#### What you will do
On how many lines of the data below does the word "every" appear? Reply with the number only.
/---
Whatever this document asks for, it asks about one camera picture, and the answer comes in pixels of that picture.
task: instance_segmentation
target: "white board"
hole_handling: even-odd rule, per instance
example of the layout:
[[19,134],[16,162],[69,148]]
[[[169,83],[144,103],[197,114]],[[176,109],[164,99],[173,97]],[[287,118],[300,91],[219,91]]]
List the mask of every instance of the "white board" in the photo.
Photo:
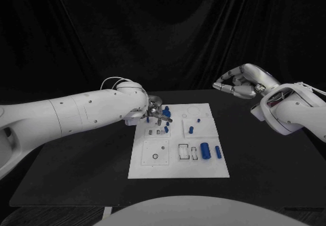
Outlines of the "white board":
[[[147,123],[145,119],[141,119],[135,127],[128,179],[229,178],[209,104],[167,106],[173,119],[167,126],[167,133],[164,132],[166,122],[163,121],[161,125],[157,126],[157,119],[153,117],[150,118],[150,123]],[[189,134],[190,126],[193,126],[193,134]],[[202,143],[209,144],[209,159],[202,158]],[[189,159],[180,159],[179,144],[187,145]],[[218,159],[215,146],[219,146],[221,159]],[[192,147],[196,148],[197,159],[192,156],[192,150],[195,150]]]

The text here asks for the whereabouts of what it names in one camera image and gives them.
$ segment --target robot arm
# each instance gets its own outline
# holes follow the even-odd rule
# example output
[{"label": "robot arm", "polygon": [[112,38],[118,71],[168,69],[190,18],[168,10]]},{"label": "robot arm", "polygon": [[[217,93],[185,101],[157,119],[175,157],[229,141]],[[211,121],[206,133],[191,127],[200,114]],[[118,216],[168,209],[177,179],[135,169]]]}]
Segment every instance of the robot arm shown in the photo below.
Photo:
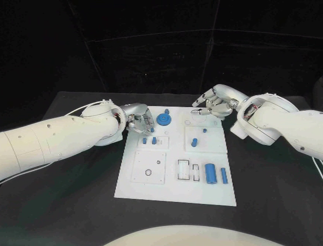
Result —
[{"label": "robot arm", "polygon": [[0,181],[61,160],[93,145],[122,140],[122,131],[151,134],[152,116],[145,104],[118,107],[112,101],[86,105],[80,117],[64,115],[0,132]]},{"label": "robot arm", "polygon": [[240,139],[249,136],[262,145],[271,145],[284,136],[297,151],[323,160],[323,112],[298,111],[291,102],[273,94],[249,98],[224,85],[216,85],[193,107],[203,101],[207,108],[193,110],[191,114],[213,114],[223,119],[233,109],[237,111],[230,131]]}]

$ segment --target black table
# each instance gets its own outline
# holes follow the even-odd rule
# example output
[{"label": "black table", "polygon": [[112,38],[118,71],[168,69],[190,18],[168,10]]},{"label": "black table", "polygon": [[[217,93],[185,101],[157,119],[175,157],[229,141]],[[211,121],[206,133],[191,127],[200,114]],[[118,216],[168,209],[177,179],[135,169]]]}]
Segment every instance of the black table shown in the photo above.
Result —
[{"label": "black table", "polygon": [[[60,92],[44,119],[100,99],[188,107],[196,95]],[[286,98],[307,109],[301,97]],[[92,147],[0,189],[0,245],[102,245],[171,224],[220,227],[284,245],[323,245],[323,187],[311,158],[282,138],[262,146],[223,121],[236,207],[113,198],[126,139]]]}]

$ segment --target white board
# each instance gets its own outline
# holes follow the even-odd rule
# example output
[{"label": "white board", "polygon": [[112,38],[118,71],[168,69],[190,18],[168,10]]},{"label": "white board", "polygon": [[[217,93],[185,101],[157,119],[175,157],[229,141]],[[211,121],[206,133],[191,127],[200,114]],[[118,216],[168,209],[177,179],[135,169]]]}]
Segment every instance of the white board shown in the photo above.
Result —
[{"label": "white board", "polygon": [[[155,118],[164,109],[170,111],[171,123],[160,126]],[[113,197],[236,206],[222,122],[211,115],[191,116],[193,109],[149,106],[155,131],[152,136],[128,133]],[[188,161],[190,170],[184,171],[184,162],[178,167],[178,160]],[[209,163],[214,164],[216,184],[206,182]],[[222,182],[220,168],[226,169],[227,184]],[[190,178],[178,179],[178,172]]]}]

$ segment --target robotic hand
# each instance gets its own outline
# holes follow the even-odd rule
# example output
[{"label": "robotic hand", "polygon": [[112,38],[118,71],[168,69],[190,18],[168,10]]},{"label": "robotic hand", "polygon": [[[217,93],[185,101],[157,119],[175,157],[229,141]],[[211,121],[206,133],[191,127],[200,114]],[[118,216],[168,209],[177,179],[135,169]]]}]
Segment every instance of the robotic hand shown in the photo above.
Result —
[{"label": "robotic hand", "polygon": [[[82,108],[80,117],[72,116]],[[145,104],[118,107],[111,100],[102,100],[76,110],[0,132],[0,181],[46,167],[93,145],[103,146],[122,140],[126,124],[126,130],[151,134],[154,121]]]},{"label": "robotic hand", "polygon": [[230,131],[240,138],[253,138],[271,145],[284,136],[301,153],[323,160],[323,112],[299,111],[282,97],[263,94],[247,97],[226,85],[216,85],[193,103],[206,102],[206,108],[191,111],[194,115],[213,114],[222,120],[237,111],[237,121]]}]

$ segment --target black background
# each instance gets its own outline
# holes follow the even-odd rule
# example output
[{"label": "black background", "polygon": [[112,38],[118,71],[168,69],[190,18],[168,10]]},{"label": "black background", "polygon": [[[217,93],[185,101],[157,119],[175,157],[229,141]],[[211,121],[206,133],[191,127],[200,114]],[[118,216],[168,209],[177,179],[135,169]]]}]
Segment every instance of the black background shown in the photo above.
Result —
[{"label": "black background", "polygon": [[320,0],[0,1],[0,131],[40,120],[57,91],[220,83],[311,104],[321,75]]}]
\---
#### Exercise output
6